Apparently, as our news cyborg Stephen Schenck explained earlier this week, Apple has trouble keeping a lid on insider info these days. Among the iPad and iPhone 5S rumors, talk of a much more affordable iPhone has spread across the Internet for months on end. And according to the increasing number of leaks and rumors, this cheaper model iPhone will be known as the iPhone 5C.
Contrary to our knee-jerk reaction to assume the “C” in the moniker equates to “cheap,” it’s more likely the lettering has more to do with the color options. The purported housing of the 5C has been viewed in several different colors, while rumors point to there being a broad array of color choices at launch.
What will the low-end iPhone model entail? We don’t know for sure – we can only make rough guesses based on the limited information we have. But that’s not the point. The point is: no one cares, because this phone won’t be targeted at people who care what’s inside, but care more about what it looks like, the name, the brand, and the apps and games that come with Apple’s vast ecosystem.
No less, we’re left wondering one thing: will anyone actually care about the iPhone 5C? Does a cheaper model iPhone have a place in this world?
My immediate reaction to the initial rumors was plainly “No.” Here in the States, there is very little reason anyone should want a cheaper iPhone. The new models always start at $199 with a two-year agreement, and $649 no-contract. Either way, the models increase in $100 increments for additional storage. And once the new model comes out, the previous year’s model drops by $100, and the two-year-old iPhone either becomes free or $1 with a two-year agreement.
For all intents and purposes, older models of the iPhone have always served as the low-end models. The specifications, while not all-important, are dated, the device is cheaper, and the experience isn’t all that worse. It’s an affordable and smart way to get an iPhone without breaking the bank.
So where would a cheaper model iPhone fit in?
In the US, it would cannibalize the sales of older model iPhones. Logistically, that could be a bad move for Apple. What would it and, likewise, wireless providers do with all the overstock of old iPhones once the new one and a cheaper model comes out?
But far too often, we Americans forget that the universe does not revolve around us, and that we have a … unique (read: idiotic) way of doing things when it comes to mobile. We’re one of the few markets in the world that relish subsidization. Okay, we tech people don’t, but the general populace does, mainly due to misinformation and … “free” (or cheaper) phones, even if it means their monthly bill is higher.
In other areas of the world, a cheaper iPhone likely makes a little more sense. Where the previous iPhone model’s retail value may only drop $100, a brand new model that costs only $300 or $350 (the purported no-contract price) fits perfectly at the lower end of that spectrum.
The latest model iPhone will continue to cost $649; last year’s model will likely continue to drop to $549; the two-year-old model will retail for $449; and assuming the 5C rumors are correct, it could retail for $349. In essence, Apple will be able to capture more sales, especially in emerging markets.
But the more I think about the color options and see the chassis of this more affordable iPhone 5C, the more I imagine American teens whipping out green, blue, pink, yellow, red, and other colorful iPhones.
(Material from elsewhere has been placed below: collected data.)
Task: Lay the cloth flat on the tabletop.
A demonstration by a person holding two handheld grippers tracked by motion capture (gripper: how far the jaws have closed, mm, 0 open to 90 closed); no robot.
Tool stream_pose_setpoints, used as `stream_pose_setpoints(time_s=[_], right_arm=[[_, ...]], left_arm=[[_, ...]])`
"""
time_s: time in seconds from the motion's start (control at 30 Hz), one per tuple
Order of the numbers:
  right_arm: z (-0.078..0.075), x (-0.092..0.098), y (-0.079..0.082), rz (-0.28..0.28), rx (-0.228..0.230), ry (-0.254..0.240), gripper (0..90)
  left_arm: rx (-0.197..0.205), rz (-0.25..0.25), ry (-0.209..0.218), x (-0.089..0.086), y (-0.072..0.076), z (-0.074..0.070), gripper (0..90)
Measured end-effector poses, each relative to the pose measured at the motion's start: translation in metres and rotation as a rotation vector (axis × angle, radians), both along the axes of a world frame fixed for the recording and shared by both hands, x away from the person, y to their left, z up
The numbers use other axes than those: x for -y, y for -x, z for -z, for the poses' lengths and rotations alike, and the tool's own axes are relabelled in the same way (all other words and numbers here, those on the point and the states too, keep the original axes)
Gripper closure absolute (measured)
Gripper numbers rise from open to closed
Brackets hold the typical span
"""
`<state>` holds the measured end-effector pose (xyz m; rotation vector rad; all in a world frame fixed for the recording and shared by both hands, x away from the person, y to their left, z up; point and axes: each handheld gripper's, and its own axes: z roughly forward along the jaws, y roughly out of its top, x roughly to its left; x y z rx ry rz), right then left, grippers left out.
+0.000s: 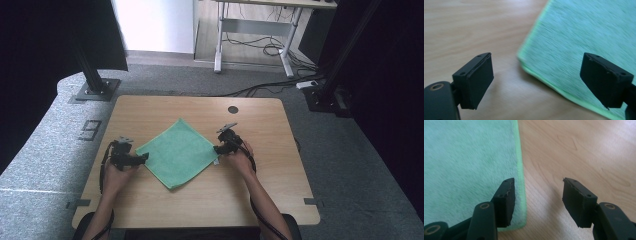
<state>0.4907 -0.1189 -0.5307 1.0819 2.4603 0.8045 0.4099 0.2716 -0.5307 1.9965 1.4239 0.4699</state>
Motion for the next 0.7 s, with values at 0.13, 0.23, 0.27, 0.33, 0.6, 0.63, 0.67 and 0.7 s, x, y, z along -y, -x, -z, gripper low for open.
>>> stream_pose_setpoints(time_s=[0.13, 0.23, 0.27, 0.33, 0.6, 0.63, 0.67, 0.7], right_arm=[[0.003, 0.005, 0.002, 0.007, -0.006, -0.022, 41.9], [0.002, 0.007, 0.008, -0.007, 0.001, -0.005, 40.7], [0.002, 0.008, 0.010, -0.008, -0.003, -0.007, 40.5], [0.002, 0.010, 0.015, -0.015, 0.000, -0.002, 39.2], [0.004, 0.024, 0.044, -0.018, 0.015, -0.003, 32.2], [0.004, 0.026, 0.047, -0.019, 0.018, -0.005, 31.5], [0.005, 0.028, 0.049, -0.016, 0.018, -0.008, 30.6], [0.005, 0.031, 0.053, -0.010, 0.018, -0.014, 29.1]], left_arm=[[-0.041, 0.015, -0.071, 0.008, 0.004, 0.006, 10.4], [-0.051, 0.006, -0.080, 0.010, 0.000, 0.009, 8.6], [-0.049, 0.003, -0.082, 0.010, -0.001, 0.010, 8.3], [-0.040, 0.004, -0.080, 0.012, -0.003, 0.010, 8.2], [-0.020, 0.035, -0.076, 0.021, -0.020, 0.012, 8.3], [-0.019, 0.040, -0.075, 0.022, -0.022, 0.012, 8.2], [-0.019, 0.047, -0.074, 0.023, -0.025, 0.012, 8.2], [-0.017, 0.052, -0.075, 0.025, -0.027, 0.012, 8.2]])
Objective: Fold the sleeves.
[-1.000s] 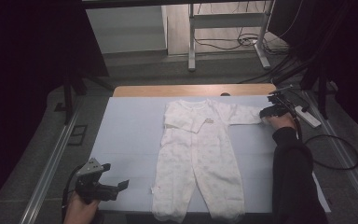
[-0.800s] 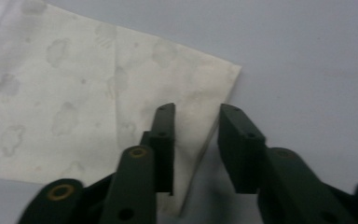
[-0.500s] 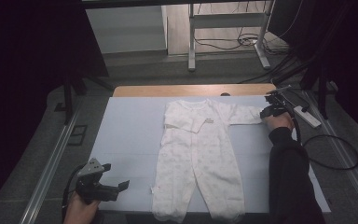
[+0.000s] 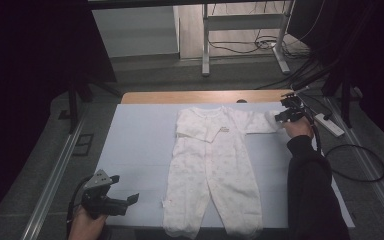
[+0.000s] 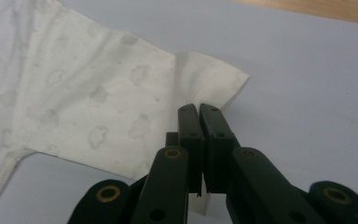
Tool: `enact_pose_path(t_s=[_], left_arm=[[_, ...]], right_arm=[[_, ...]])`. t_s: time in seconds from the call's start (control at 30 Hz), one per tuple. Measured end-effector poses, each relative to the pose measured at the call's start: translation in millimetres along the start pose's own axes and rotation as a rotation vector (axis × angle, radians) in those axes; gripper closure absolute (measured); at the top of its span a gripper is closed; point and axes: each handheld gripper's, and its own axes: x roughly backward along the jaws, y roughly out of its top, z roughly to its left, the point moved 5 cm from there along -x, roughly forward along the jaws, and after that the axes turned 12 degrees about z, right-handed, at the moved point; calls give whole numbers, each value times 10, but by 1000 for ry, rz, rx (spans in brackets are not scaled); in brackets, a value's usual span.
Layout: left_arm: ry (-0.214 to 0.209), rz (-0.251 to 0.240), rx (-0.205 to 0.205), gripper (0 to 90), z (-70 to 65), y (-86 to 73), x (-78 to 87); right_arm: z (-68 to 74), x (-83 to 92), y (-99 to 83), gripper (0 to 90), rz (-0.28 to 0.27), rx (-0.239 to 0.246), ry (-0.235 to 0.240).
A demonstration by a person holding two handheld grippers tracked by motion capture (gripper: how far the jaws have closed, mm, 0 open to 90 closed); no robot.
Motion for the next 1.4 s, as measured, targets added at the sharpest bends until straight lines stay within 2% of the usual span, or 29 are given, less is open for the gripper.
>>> enact_pose_path(t_s=[0.23, 0.33, 0.37, 0.6, 0.93, 1.0, 1.13, 1.4], left_arm=[[0, -5, 0, 21, 0, 2, 2], [1, -5, -3, 21, -4, 2, 2], [1, -5, -3, 21, -4, 2, 2], [-2, -7, 0, 22, 1, 2, 3], [-4, -6, 3, 22, 7, 4, 2], [-4, -7, 4, 22, 8, 5, 2], [-4, -6, 4, 22, 9, 6, 0], [-4, -5, 4, 23, 9, 7, -1]], right_arm=[[104, 145, 39, 869, -51, 16, 28], [212, 203, 68, 868, -69, 41, 35], [212, 203, 68, 868, -69, 41, 35], [457, 265, 127, 869, -97, 88, 71], [684, 298, 169, 868, -127, 121, 123], [777, 305, 182, 869, -134, 139, 144], [877, 301, 191, 869, -134, 166, 154], [1104, 155, 181, 869, -96, 228, 147]])
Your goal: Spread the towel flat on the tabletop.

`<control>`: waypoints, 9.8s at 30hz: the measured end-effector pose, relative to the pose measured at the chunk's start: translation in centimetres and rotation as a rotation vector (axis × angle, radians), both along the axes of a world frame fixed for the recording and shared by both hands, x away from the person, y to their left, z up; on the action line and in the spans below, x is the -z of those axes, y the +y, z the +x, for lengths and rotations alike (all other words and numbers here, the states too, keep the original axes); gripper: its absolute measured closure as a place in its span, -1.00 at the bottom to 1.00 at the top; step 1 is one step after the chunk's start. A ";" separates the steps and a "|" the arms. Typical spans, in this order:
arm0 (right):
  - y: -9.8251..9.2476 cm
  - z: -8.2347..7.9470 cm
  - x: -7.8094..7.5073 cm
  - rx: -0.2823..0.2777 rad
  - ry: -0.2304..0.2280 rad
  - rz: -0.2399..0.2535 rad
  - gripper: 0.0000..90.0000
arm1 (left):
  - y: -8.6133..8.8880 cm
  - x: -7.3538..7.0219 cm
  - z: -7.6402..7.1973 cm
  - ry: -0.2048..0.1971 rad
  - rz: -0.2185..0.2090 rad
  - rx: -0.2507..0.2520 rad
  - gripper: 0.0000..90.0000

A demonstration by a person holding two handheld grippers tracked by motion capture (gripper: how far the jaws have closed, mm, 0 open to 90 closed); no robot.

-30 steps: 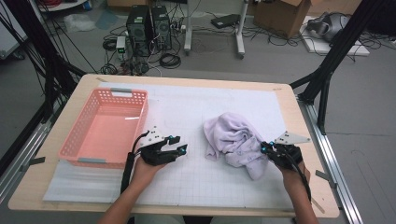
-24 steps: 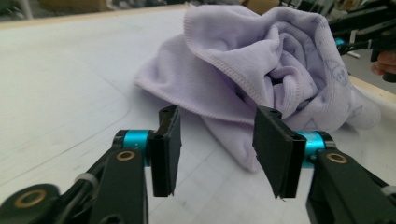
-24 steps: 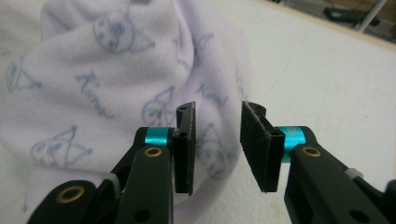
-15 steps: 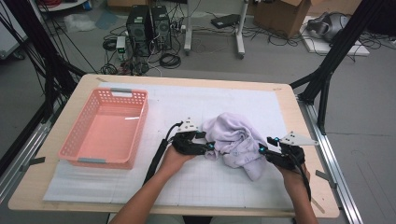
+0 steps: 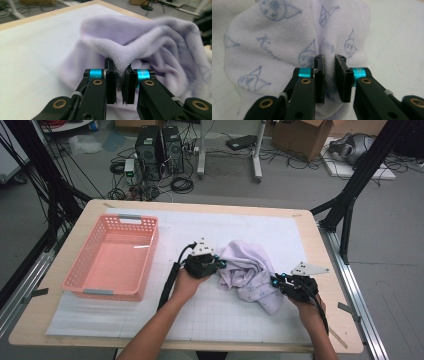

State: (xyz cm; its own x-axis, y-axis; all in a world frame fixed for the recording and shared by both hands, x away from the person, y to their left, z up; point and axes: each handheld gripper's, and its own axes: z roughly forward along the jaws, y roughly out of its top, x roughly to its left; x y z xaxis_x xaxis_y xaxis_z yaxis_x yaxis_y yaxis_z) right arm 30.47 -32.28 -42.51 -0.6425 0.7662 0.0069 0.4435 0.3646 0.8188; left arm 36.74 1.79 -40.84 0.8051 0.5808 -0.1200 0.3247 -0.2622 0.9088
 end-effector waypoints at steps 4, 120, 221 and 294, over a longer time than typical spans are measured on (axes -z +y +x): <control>0.2 0.1 -0.5 -0.030 -0.018 0.034 0.85 | 2.4 -1.5 1.3 -0.040 -0.033 -0.129 0.88; 1.7 3.1 0.3 0.029 0.081 0.047 0.17 | 4.1 3.7 -1.7 0.066 0.158 -0.083 0.49; 6.4 0.9 1.7 -0.140 0.106 -0.028 0.90 | 6.3 1.8 -1.3 0.062 -0.060 -0.238 0.69; 12.9 6.5 1.2 -0.236 0.129 -0.147 0.38 | 4.8 3.8 -3.1 0.073 0.217 -0.132 0.91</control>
State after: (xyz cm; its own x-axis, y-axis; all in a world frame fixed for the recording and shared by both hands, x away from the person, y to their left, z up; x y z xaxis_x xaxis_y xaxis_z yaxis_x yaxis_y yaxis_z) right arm 36.98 -19.34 -43.76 -0.8040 0.5946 -0.0003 0.4290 0.5804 0.6921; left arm 33.68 6.56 -44.62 0.7144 0.6988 -0.0363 0.4320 -0.3997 0.8085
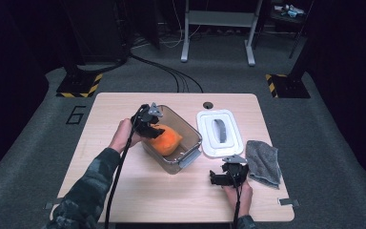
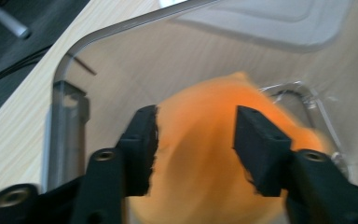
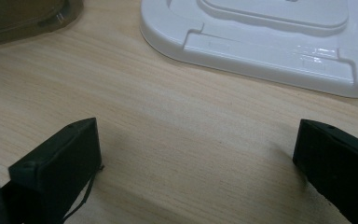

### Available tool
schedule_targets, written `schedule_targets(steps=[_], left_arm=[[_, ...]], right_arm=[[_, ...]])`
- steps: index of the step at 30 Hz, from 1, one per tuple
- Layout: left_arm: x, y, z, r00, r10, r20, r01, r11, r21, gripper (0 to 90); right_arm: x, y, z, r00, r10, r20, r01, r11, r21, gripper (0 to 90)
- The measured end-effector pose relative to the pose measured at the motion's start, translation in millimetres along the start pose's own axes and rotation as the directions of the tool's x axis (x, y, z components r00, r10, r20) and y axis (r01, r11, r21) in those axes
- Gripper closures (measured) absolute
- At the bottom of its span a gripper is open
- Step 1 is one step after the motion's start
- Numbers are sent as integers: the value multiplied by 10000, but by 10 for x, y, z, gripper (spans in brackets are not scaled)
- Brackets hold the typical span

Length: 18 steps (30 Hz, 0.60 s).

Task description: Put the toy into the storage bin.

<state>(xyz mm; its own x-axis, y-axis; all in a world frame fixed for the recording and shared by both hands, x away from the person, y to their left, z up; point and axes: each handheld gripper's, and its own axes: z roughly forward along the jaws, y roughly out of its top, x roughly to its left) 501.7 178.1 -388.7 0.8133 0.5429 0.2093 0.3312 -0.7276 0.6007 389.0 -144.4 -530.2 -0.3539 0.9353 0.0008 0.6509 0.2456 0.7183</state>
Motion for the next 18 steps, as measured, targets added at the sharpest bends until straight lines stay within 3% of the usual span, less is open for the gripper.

Instead of getting their child an iPod Touch for Christmas (or some other holiday), parents will opt for the free iPhone on contract that they can add to their existing plan for $40 per month. And the teens are happy because they get a new iPhone, albeit the cheap model.
With devices like the customizable Moto X – which is also meant to appeal to a younger crowd more interested in the fashion statement associated with a smartphone than what it offers – selling for $199 on-contract, the iPhone 5C would have a nice foothold in the market. In fact, it could (and likely would) undercut all the other cheap Android and Windows Phone smartphones available, despite its impracticality.
Think about it. Will a parent looking for a first smartphone for their child go with a $1 iPhone 5C, HTC First, Windows Phone 8X, or some other comparable, cheap phone? What about the $199 Moto X? I’m willing to bet that nine out of 10 parents, if not more, will opt for the iPhone 5C.
So does the iPhone 5C have a place in this world? Absolutely. Will it matter in the end? Probably. It will be capturing a lively market that it has been practically absent in since the beginning. And more competition in the low-end space will only force the competition to bring the prices down and the quality up. It will ultimately be a win for everyone.